● WHAT IS EXPECTED: If a line includes the word "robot", it belongs in the count; state the total for the data below and add nothing.

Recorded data
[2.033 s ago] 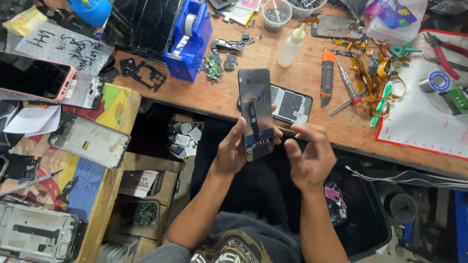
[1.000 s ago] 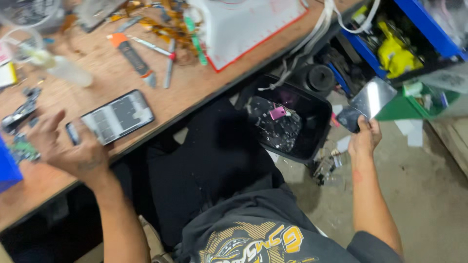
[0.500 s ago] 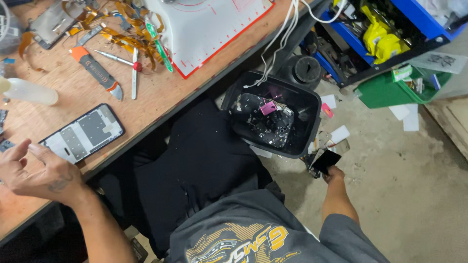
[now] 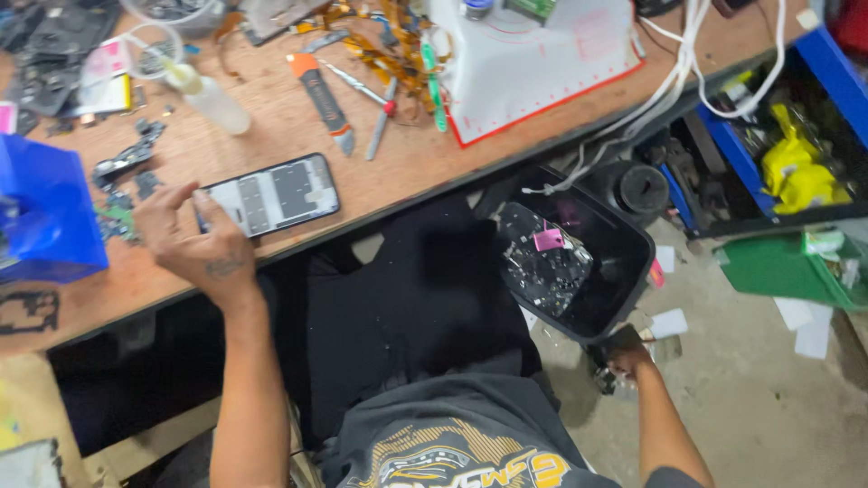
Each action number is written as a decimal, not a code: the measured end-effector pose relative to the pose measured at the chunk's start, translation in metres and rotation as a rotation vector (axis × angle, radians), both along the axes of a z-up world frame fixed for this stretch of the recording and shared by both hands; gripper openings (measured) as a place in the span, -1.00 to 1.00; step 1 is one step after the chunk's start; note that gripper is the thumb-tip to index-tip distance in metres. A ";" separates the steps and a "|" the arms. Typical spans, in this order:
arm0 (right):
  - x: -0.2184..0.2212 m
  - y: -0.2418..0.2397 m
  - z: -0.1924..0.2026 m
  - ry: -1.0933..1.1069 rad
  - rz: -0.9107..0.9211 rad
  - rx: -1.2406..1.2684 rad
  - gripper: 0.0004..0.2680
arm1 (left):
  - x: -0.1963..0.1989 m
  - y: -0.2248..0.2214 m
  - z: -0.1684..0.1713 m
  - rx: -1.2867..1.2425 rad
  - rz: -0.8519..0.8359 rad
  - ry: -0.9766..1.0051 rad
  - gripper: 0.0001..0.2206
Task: The person compares a smartphone screen assembly to the phone body, then uses a metal spudger to pry and remove internal components from the phone chassis. They continue using a screwdriver to unscrew and detach parts inside the device.
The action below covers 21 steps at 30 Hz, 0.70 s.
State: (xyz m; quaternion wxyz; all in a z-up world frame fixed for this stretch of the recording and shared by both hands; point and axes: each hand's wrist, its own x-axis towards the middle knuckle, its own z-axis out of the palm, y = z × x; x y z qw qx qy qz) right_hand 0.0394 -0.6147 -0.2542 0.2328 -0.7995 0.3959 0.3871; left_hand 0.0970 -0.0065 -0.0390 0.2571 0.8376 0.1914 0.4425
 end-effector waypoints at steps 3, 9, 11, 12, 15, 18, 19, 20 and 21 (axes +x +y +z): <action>0.037 0.021 0.004 -0.360 0.215 -0.065 -0.91 | 0.004 -0.003 0.007 0.040 0.011 -0.032 -0.89; 0.117 0.139 0.094 -1.131 0.460 0.224 -0.91 | 0.002 -0.006 0.016 -0.054 0.100 -0.096 -0.89; 0.125 0.196 0.139 -1.311 0.541 0.400 -0.91 | 0.003 -0.007 0.018 -0.134 0.116 -0.120 -0.89; 0.124 0.224 0.160 -1.371 0.592 0.475 -0.91 | 0.002 -0.006 0.019 -0.145 0.129 -0.127 -0.89; 0.123 0.299 0.219 -1.506 0.764 0.743 -0.89 | 0.000 -0.004 0.019 -0.222 0.159 -0.141 -0.87; 0.136 0.362 0.258 -1.604 1.151 0.787 -0.67 | -0.002 -0.001 0.013 -0.380 0.133 -0.246 -0.86; 0.141 0.380 0.266 -1.625 1.285 0.808 -0.60 | -0.002 0.001 0.011 -0.440 0.115 -0.299 -0.85; 0.146 0.399 0.271 -1.614 1.345 0.796 -0.57 | 0.000 0.004 0.009 -0.511 0.069 -0.375 -0.83; 0.152 0.416 0.274 -1.602 1.404 0.784 -0.53 | 0.003 0.006 0.008 -0.581 0.022 -0.452 -0.81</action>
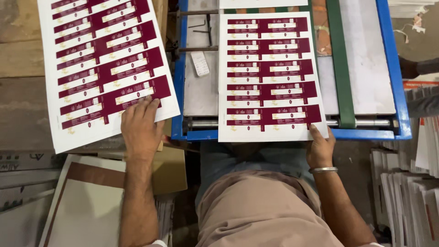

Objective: The person picks up printed sheets from a pile and feeds them individually onto the conveyor belt of a machine by hand.

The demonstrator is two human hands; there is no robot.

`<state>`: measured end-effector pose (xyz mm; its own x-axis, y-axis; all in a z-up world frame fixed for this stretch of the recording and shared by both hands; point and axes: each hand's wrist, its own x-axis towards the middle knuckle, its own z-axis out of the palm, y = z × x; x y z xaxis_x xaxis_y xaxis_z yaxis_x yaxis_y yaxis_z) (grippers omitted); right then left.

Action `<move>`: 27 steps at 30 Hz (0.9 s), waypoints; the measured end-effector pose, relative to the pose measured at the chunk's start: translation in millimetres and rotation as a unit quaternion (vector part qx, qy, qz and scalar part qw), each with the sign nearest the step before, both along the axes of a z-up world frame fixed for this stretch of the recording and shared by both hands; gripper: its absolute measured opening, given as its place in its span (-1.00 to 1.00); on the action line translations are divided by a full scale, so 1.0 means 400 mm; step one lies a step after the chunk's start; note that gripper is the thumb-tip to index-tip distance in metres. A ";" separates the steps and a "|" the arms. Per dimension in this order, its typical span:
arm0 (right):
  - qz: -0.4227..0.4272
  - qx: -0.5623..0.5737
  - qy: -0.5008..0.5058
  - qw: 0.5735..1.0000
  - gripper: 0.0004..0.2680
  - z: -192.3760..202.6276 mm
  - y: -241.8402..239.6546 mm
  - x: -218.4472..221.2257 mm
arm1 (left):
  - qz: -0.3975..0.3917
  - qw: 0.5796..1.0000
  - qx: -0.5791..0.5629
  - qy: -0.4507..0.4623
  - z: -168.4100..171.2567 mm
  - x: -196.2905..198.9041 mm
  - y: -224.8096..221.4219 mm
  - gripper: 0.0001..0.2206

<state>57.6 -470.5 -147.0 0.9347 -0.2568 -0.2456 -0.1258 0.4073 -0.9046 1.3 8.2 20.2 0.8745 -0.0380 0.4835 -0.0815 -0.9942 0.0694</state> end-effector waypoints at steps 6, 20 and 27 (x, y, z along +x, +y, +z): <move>0.005 -0.052 0.006 0.999 -0.75 0.011 0.016 0.097 | 0.008 1.000 0.009 -0.005 -0.004 0.001 -0.002 -0.55; 0.007 -0.007 0.060 0.998 -0.77 -0.033 0.032 0.277 | 0.002 1.000 0.001 0.001 0.015 -0.002 0.000 -0.51; 0.127 -0.198 -0.013 0.972 -0.66 -0.097 0.025 0.316 | -0.026 0.999 -0.010 0.015 -0.035 -0.016 0.058 -0.47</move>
<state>183.8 -460.6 -185.9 0.9849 -0.0861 -0.1504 -0.1521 -0.0139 -0.9883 -5.0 31.3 6.2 0.8856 -0.0745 0.4583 -0.1309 -0.9871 0.0924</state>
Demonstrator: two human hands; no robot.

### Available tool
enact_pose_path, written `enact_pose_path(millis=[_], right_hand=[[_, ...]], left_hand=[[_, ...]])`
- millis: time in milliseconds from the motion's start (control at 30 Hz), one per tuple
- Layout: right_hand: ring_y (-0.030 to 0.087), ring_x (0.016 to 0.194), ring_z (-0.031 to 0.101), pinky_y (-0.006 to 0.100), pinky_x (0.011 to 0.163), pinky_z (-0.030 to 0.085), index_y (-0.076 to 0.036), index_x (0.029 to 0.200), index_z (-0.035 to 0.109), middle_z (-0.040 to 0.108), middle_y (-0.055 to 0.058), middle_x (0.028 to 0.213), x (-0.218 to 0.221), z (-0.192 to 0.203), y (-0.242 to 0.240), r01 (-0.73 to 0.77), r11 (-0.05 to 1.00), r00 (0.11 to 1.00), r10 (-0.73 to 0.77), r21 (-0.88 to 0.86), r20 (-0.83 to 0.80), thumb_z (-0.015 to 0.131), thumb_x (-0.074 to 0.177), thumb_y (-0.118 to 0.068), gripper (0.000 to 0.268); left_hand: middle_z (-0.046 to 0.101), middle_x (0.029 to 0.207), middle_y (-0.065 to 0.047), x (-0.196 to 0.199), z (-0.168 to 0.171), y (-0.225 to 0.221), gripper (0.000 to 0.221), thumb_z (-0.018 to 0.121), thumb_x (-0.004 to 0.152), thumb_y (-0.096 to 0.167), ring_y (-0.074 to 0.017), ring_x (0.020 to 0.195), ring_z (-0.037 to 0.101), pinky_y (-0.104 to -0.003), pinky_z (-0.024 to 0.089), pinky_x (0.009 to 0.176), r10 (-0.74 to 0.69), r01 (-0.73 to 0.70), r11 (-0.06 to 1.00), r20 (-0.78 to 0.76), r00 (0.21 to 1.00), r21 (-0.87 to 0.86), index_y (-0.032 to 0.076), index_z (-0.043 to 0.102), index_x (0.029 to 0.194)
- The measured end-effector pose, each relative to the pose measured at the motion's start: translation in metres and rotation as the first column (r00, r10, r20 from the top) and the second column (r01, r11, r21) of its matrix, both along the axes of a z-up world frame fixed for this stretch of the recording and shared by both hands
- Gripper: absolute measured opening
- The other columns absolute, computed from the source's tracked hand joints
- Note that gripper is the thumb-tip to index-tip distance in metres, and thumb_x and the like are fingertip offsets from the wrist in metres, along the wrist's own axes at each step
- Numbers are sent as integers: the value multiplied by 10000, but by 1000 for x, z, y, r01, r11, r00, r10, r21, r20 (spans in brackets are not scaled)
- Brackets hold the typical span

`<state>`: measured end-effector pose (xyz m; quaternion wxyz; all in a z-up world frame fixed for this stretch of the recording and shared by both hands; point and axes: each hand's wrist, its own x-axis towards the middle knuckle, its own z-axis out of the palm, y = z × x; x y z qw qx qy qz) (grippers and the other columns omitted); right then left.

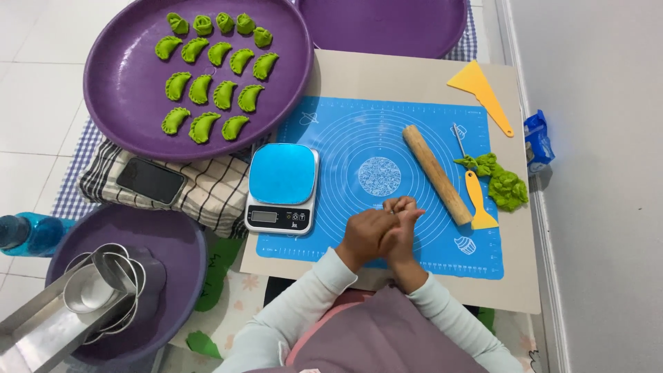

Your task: Pinching and folding the edges of green dough pieces to create a decorative pattern and seal.

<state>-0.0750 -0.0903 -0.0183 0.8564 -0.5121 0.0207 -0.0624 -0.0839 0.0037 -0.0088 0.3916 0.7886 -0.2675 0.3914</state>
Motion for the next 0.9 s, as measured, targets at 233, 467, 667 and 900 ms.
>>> enact_pose_path(millis=[233, 467, 667, 900], right_hand=[[112, 931, 468, 221, 809, 373, -206, 1087, 383, 448, 26, 1046, -28, 61, 30, 33, 995, 988, -18, 99, -152, 93, 908, -885, 760], [205, 1049, 662, 408, 912, 549, -28, 1356, 573, 658, 126, 1156, -42, 34, 20, -36, 880, 953, 174, -474, 250, 729, 909, -292, 542], [316, 777, 758, 421, 690, 630, 30, 1107, 735, 723, 166, 897, -39, 38, 13, 112, 842, 919, 115, -528, 377, 750, 885, 66, 226], [330, 755, 729, 417, 631, 614, 10, 1105, 713, 707, 158, 927, -36, 46, 18, 207, 741, 885, 137, -639, 445, 691, 940, 60, 173]], left_hand=[[507, 524, 17, 3, 40, 7, 645, 321, 951, 707, -139, 480, 511, -252, 432, 468, -289, 153, 854, -208, 934, -498, 182, 561, 664], [333, 543, 59, 15, 81, 31, 566, 238, 986, 676, -57, 469, 415, -169, 369, 456, -657, -83, 286, -258, 708, -955, 175, 389, 770], [369, 810, 52, 6, 88, 28, 208, 340, 1087, 302, -79, 749, 423, -266, 381, 734, -437, -63, 622, -413, 799, -781, 161, 400, 948], [366, 858, 48, 14, 78, 18, 222, 399, 1108, 359, -56, 717, 404, -243, 369, 712, -258, -221, 461, -368, 893, -859, 158, 358, 1023]])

● EXPECTED ANSWER: 2